- Born: December 1953 Oakland, California
- Died: April 2011 (aged 57) California
- Known for: Sculpture, Painting, Printmaking

= David Newton (artist) =

American sculptor and painter

David Christopher Newton (December 1953 – April 2011) was an American sculptor, painter, printmaker, draftsman, and college art teacher. Newton was born in 1953 in Oakland, California. He lived and worked in California, New York, Massachusetts, Rhode Island, and North Carolina with his wife Suzanne McBride Newton. He died in 2011 from colon and liver cancer.

==Art career and education==
Newton began studying painting and drawing in the 1970s with Scott Halem (who was a former student of artist Frank Herbert Mason) in San Francisco. Newton moved to New York City in 1978 to study painting and drawing in the studio of Frank Herbert Mason at the Art Students League of New York. Newton met his future wife, Suzanne McBride Newton, when she modeled for a painting in the Mason class at The League. In addition to The Art Students League of New York, Newton also studied art at Pratt Graphics Center, Rhode Island School of Design, and Bard College (Masters of Fine Arts/MFA). Newton had a lifelong desire to learn new techniques and skills to add to his artwork, be it drawing, painting, printmaking, sculpting or blacksmithing and welding. To support himself, he worked as a bartender at the Algonquin Hotel, an exhibition and design preparator at the Rhode Island School of Design Museum, and an art teacher in a high school and several colleges, including Guilford College (where he was a tenured professor of art.) All along he diligently worked at making, exhibiting, and selling his paintings, drawings, prints, and sculptures.
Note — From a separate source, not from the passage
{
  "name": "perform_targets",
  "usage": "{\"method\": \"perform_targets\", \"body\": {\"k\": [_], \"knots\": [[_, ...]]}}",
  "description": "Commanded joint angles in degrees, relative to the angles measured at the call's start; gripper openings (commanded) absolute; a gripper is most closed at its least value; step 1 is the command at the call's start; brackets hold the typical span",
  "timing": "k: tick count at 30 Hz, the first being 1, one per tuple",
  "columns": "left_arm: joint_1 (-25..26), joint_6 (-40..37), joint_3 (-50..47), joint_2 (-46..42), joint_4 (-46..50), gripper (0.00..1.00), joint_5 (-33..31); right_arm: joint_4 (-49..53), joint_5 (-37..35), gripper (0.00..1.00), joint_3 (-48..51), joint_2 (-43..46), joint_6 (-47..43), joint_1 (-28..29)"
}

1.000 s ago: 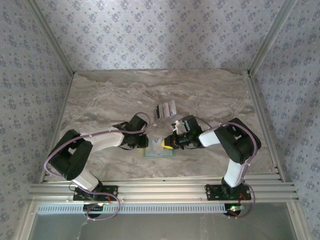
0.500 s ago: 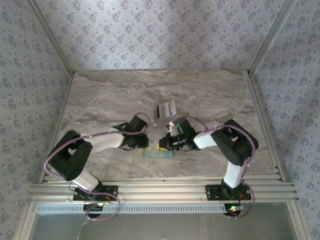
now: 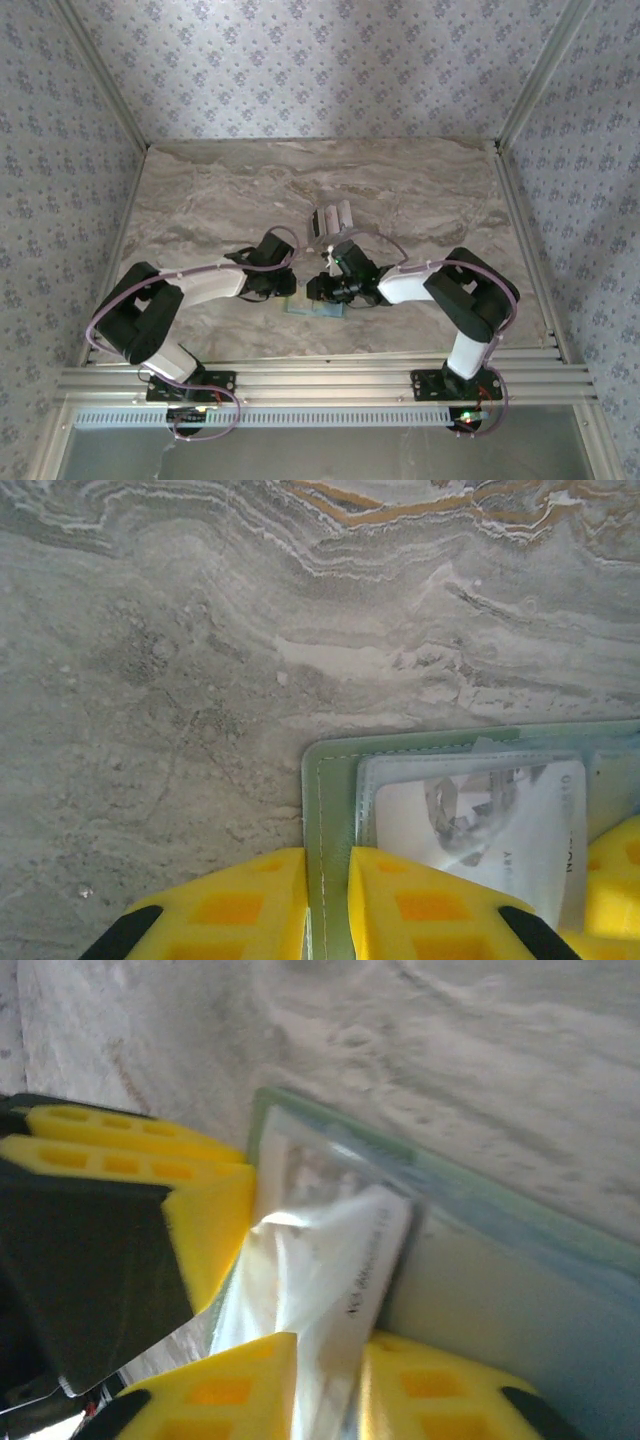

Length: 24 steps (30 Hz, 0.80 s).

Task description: Put the credit cards into the card holder

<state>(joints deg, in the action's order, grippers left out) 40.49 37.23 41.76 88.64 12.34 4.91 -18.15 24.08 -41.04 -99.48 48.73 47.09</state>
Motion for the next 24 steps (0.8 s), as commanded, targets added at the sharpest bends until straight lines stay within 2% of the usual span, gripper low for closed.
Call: {"method": "perform_targets", "body": {"k": [1, 8, 11, 13, 19, 22, 24], "knots": [[1.5, 1.2, -2.7, 1.2, -0.4, 0.20, 5.3, 8.5, -6.9, 0.33, -1.7, 1.2, -3.9, 2.0], [0.6, 1.6, -3.6, -0.7, -0.2, 0.21, 4.8, 26.0, -15.7, 0.49, -5.2, 10.3, -10.0, 3.0], [0.5, 1.4, -3.5, -0.3, 0.0, 0.21, 4.8, 32.4, -22.0, 0.55, -6.4, 13.7, -11.6, 4.4], [0.5, 1.4, -3.4, 0.1, -0.2, 0.21, 5.2, 37.0, -29.1, 0.59, -7.3, 14.8, -11.2, 5.9], [0.5, 1.4, -3.3, 0.1, -0.2, 0.21, 5.0, 47.1, -46.4, 0.68, -10.6, 11.4, -8.1, 10.9], [0.6, 1.4, -3.3, 0.0, -0.2, 0.21, 5.0, 50.4, -51.9, 0.71, -12.0, 8.4, -6.0, 12.6], [0.6, 1.4, -3.3, 0.1, -0.2, 0.21, 4.9, 51.1, -53.2, 0.71, -12.6, 6.7, -5.7, 12.8]]}}
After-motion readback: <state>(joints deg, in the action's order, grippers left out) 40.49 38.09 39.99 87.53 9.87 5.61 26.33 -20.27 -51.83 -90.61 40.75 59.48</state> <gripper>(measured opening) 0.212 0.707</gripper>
==Art media and style transitions==
Newton began his art career as a skilled traditional realist painter/printmaker/draftsman and over time gradually transitioned to abstraction in his sculpture and painting. Newton's preferred sculptural media were wood, metal and found objects which he used to create objects with whimsical and spiritual themes. Newton modeled wood with chisels and saws, blackened it with torches, and stained it with oils and pigments; welded and smithed metal; and in his last series of sculptures, he constructed objects based on architectural motifs. Many of his sculptural works resemble utilitarian objects, albeit functional, they are not actually utilitarian. Newton also drew and painted both figurative and landscape imagery based on observation and imagination. During the final year of his life David Newton worked on photography and drawing when he was no longer able to work on his physically demanding sculptures.

==Creative legacy==
Newton's work has been exhibited around the world, including at The Museum of the City of New York; The Huan Tie Art Museum in Beijing, China; The Rhode Island School of Design Museum and The Brown University David Winton Bell Gallery in Providence, RI.; and The Weatherspoon Art Museum in Greensboro, NC. Newton's work is in numerous public and private collections in the US and Europe, including The Museum of the City of New York, Guilford College Art Gallery, and The Weatherspoon Art Museum. A memorial retrospective of his work, "Onward: The Creative Legacy of David Newton", opened in March 2012, at the Guilford College Art Gallery in Greensboro, North Carolina, where he was a professor of sculpture and drawing who taught and mentored many young artists.